TASK BRIEF: Say how many of the lines below include the word "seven", and write nothing else.

Source data
......
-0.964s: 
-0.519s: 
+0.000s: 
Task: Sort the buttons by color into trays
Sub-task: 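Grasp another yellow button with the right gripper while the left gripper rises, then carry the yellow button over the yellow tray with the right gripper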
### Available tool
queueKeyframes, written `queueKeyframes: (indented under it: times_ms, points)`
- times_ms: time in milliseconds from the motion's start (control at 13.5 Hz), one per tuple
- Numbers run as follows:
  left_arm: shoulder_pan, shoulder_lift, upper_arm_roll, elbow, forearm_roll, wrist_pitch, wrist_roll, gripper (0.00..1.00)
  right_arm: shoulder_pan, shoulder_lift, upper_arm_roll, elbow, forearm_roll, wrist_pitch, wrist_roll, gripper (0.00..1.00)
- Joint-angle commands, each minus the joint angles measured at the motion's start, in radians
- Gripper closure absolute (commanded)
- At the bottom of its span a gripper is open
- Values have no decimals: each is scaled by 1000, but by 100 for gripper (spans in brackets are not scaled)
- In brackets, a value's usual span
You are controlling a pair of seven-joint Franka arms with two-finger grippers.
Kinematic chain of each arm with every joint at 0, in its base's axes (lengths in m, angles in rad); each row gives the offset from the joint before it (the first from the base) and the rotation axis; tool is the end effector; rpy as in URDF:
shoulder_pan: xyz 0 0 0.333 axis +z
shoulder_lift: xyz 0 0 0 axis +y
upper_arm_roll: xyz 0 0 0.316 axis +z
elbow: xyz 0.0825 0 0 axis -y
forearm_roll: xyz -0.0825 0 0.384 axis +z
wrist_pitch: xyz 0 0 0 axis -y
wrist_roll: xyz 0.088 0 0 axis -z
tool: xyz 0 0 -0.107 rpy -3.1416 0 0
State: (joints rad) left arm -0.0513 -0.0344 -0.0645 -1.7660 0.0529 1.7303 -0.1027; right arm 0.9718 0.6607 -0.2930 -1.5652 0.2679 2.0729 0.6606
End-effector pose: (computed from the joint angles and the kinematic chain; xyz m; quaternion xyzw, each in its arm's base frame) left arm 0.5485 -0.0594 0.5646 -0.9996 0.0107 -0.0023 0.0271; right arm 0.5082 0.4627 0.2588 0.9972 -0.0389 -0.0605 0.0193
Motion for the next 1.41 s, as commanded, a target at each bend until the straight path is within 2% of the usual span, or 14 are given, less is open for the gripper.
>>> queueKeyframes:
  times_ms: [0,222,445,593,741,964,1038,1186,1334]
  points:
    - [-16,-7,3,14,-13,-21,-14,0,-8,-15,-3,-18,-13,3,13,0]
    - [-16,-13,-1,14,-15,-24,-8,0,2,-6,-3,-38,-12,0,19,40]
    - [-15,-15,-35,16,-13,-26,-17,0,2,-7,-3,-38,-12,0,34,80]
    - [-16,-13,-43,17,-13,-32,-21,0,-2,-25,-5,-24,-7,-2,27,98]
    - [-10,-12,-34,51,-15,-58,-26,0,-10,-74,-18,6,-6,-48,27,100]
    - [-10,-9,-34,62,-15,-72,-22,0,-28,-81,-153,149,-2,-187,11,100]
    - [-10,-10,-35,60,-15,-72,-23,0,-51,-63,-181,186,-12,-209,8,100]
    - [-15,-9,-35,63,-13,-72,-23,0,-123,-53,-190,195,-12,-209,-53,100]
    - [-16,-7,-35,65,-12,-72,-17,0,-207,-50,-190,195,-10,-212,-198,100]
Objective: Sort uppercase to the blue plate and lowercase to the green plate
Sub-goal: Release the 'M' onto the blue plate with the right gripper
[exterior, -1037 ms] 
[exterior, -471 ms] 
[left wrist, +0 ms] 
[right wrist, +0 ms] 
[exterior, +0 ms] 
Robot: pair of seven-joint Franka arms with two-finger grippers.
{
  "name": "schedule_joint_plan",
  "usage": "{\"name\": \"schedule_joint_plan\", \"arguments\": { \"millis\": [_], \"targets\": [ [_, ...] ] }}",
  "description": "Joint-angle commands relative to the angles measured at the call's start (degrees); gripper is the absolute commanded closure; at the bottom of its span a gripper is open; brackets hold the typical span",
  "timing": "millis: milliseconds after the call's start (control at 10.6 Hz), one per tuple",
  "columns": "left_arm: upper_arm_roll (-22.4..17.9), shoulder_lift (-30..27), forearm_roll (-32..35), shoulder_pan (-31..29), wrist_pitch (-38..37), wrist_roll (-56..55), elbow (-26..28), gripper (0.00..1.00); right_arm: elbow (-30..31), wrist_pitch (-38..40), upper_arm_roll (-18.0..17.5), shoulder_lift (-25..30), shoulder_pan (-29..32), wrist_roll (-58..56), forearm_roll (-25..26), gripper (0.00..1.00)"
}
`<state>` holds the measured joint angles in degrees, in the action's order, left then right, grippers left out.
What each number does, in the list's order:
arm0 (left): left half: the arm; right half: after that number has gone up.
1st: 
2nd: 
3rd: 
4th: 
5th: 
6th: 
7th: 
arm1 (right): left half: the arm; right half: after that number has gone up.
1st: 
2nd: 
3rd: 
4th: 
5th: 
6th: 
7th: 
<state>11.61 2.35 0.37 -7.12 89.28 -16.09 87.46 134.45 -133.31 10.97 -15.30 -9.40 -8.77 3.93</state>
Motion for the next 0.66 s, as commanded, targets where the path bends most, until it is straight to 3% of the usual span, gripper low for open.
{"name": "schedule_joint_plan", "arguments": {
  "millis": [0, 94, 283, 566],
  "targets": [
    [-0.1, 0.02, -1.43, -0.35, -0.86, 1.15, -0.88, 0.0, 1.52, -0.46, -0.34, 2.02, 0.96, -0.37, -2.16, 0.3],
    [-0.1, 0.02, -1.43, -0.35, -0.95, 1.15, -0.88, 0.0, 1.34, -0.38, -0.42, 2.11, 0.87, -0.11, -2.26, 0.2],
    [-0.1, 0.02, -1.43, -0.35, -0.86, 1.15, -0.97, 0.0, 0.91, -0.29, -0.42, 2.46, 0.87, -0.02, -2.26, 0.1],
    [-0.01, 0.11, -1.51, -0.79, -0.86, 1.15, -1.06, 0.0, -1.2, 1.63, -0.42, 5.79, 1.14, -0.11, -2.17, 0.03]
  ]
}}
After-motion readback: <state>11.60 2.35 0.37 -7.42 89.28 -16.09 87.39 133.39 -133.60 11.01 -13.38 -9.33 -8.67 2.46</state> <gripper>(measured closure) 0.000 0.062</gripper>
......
YOUR RESPONSE: 2